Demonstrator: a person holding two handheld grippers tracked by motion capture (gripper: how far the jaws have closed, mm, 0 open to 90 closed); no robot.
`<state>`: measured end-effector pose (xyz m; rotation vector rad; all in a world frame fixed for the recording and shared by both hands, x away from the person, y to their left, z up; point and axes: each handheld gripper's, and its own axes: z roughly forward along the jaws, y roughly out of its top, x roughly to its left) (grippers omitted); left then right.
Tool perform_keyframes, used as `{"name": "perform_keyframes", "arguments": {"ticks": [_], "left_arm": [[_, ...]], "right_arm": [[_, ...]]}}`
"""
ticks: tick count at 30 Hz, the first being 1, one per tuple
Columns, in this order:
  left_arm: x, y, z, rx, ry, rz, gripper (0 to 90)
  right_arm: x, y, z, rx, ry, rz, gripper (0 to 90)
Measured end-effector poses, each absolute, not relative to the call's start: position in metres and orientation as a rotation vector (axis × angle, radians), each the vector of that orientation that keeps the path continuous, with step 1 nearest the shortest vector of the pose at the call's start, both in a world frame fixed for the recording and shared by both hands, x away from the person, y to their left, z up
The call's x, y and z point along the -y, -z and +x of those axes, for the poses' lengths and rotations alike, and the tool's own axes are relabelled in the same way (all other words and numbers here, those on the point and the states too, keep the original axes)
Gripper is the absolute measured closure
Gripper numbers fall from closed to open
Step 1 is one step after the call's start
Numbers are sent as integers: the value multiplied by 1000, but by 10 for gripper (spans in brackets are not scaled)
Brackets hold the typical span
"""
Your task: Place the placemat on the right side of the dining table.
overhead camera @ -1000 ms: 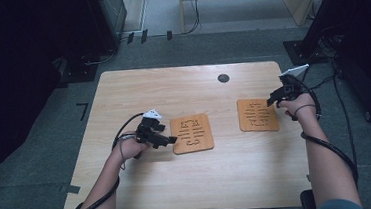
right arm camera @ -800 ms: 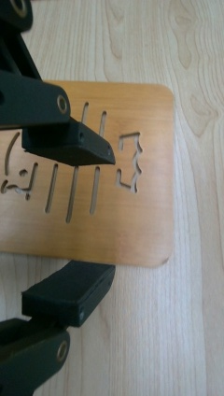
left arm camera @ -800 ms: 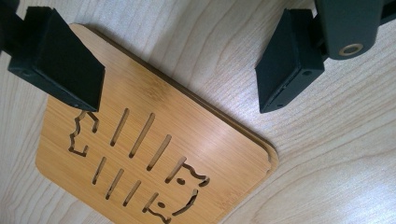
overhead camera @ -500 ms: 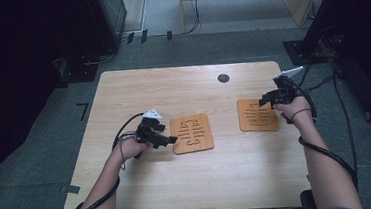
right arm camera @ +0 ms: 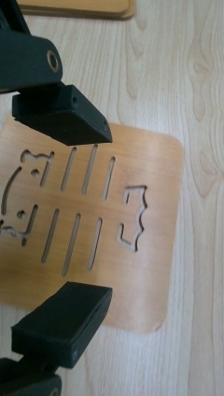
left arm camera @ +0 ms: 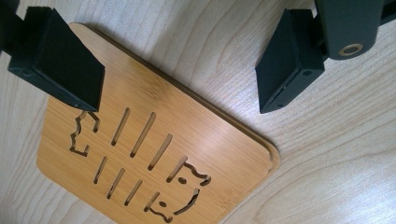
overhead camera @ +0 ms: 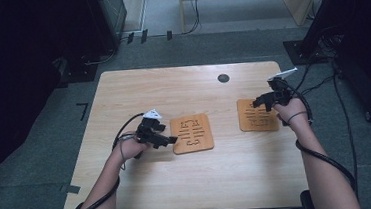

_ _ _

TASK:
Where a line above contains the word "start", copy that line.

FINISHED EXERCISE:
Measured end-effector poses, each absolute, not relative to the call's start: position in metres and orientation as a rotation vector (axis × angle, radians), each the vector of that orientation that keeps the path continuous, with step 1 nearest the shortest vector of the pose at the call's start, both in a world frame fixed for the recording and shared by both hands, x away from the person, y to their left, z up
Step 1 is one step after the call's start

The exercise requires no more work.